Task » For the entries that follow, restate word for word the line containing "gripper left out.", the line containing "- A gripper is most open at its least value", and every line that lies between them.

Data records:
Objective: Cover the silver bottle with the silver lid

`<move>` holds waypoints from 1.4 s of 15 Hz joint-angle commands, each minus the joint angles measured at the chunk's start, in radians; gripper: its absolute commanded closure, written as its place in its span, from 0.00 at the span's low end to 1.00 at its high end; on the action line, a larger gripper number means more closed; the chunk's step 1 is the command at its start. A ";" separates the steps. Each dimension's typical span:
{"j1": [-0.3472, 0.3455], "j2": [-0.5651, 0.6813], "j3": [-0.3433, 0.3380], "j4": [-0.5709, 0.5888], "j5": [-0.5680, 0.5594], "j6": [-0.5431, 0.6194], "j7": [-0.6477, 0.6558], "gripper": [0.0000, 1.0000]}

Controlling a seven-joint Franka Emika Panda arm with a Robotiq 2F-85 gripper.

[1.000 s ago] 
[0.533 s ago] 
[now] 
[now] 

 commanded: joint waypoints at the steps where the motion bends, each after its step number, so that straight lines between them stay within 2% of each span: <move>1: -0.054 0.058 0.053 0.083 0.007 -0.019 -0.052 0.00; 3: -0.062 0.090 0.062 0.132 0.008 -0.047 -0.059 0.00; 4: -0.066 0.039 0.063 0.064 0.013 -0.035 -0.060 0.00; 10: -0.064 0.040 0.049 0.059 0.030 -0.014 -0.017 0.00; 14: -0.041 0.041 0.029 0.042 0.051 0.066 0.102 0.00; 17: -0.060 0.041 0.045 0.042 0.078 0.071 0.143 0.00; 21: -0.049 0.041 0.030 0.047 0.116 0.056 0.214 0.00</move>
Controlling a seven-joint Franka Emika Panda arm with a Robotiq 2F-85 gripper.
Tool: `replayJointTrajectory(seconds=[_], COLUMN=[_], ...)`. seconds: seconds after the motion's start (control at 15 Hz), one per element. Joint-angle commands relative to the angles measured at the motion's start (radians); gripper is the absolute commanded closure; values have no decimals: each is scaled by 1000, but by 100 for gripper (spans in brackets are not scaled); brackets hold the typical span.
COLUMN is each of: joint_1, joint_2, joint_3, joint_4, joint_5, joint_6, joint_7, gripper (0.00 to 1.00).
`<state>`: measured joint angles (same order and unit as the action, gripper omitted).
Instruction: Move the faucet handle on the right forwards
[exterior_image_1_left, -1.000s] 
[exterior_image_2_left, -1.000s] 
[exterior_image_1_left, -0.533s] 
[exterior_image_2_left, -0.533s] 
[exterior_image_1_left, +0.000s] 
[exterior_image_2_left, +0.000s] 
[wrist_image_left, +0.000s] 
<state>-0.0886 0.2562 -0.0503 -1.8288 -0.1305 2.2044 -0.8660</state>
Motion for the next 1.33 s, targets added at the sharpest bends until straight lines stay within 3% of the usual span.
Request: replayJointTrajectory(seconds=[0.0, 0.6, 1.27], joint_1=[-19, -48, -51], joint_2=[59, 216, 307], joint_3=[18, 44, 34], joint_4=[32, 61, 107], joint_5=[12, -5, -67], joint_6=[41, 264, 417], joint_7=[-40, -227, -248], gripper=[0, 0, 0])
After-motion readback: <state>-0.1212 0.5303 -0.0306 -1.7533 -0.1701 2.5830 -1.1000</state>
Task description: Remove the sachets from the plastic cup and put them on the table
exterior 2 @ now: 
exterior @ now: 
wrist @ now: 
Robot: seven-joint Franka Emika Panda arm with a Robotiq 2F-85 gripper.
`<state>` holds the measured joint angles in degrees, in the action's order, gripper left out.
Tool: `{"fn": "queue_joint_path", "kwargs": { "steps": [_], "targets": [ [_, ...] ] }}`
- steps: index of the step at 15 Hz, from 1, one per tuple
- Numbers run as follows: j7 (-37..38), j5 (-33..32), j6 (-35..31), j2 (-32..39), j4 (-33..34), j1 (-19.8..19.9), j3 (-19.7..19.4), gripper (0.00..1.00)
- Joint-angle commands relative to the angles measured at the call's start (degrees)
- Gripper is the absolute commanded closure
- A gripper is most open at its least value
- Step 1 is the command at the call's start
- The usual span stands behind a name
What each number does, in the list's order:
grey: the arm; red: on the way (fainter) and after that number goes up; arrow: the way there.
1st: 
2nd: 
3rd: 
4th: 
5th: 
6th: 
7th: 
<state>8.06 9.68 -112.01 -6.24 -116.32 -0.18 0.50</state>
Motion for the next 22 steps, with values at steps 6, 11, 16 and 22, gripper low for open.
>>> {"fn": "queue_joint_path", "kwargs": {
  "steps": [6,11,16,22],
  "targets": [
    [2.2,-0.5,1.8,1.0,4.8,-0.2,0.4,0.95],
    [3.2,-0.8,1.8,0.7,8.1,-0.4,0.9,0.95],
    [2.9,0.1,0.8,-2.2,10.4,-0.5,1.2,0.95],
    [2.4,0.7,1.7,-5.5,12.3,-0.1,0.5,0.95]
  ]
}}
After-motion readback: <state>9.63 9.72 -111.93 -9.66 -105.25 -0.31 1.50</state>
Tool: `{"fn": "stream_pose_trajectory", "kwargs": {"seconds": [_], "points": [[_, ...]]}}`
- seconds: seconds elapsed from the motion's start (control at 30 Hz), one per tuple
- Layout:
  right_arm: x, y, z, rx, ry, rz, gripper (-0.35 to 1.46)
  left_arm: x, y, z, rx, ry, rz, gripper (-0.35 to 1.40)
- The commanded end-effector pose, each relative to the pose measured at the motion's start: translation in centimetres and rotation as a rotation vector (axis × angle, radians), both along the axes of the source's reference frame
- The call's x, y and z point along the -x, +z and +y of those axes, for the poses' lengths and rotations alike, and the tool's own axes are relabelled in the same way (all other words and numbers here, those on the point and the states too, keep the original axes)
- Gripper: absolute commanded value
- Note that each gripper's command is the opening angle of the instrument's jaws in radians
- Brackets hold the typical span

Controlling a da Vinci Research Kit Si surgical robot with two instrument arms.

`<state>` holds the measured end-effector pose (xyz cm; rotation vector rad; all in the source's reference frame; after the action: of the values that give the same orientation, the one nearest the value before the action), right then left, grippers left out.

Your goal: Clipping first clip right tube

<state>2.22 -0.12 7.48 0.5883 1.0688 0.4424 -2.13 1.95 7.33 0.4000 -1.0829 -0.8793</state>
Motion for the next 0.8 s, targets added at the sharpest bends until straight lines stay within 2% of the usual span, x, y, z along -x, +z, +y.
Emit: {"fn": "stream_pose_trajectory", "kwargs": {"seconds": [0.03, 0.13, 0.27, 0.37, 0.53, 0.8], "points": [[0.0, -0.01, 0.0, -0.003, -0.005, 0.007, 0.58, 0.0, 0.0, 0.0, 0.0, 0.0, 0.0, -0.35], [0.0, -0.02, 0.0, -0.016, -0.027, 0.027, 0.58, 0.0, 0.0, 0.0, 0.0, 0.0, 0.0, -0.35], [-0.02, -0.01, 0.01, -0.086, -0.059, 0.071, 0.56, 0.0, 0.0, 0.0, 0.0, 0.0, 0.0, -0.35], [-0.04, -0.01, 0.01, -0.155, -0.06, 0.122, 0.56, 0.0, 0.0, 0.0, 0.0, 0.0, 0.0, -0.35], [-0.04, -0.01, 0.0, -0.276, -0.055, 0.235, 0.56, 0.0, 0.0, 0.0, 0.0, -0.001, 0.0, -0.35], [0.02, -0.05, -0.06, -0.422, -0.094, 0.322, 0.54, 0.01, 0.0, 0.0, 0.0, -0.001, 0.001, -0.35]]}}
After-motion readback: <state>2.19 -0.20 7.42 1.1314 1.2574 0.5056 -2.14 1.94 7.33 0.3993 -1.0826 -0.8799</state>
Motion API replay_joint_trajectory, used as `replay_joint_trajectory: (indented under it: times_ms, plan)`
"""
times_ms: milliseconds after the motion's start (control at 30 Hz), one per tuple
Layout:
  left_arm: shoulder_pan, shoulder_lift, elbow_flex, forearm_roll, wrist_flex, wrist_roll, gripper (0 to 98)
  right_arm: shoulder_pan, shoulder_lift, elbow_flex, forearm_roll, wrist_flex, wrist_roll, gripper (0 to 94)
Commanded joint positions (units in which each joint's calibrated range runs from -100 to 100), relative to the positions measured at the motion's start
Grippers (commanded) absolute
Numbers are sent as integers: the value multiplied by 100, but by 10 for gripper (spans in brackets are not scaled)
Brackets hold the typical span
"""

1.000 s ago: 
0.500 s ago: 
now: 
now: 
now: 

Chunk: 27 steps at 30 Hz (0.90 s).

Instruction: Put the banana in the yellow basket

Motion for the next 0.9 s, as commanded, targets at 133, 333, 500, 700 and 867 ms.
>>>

Result for this exercise »
`<state>` holds the measured joint angles in degrees, in the action's order, gripper left out.
Tool: `{"fn": "queue_joint_path", "kwargs": { "steps": [_], "targets": [ [_, ...] ] }}`
- steps: index of the step at 15 Hz, from 1, one per tuple
- Numbers run as follows: j7 (-37..38), j5 (-33..32), j6 (-35..31), j2 (-32..39), j4 (-33..34), j1 (-19.8..19.9), j3 (-19.7..19.4), gripper (0.00..1.00)
- Joint-angle commands relative to the angles measured at the call's start (degrees)
- Gripper is the absolute commanded closure
- A gripper is most open at its least value

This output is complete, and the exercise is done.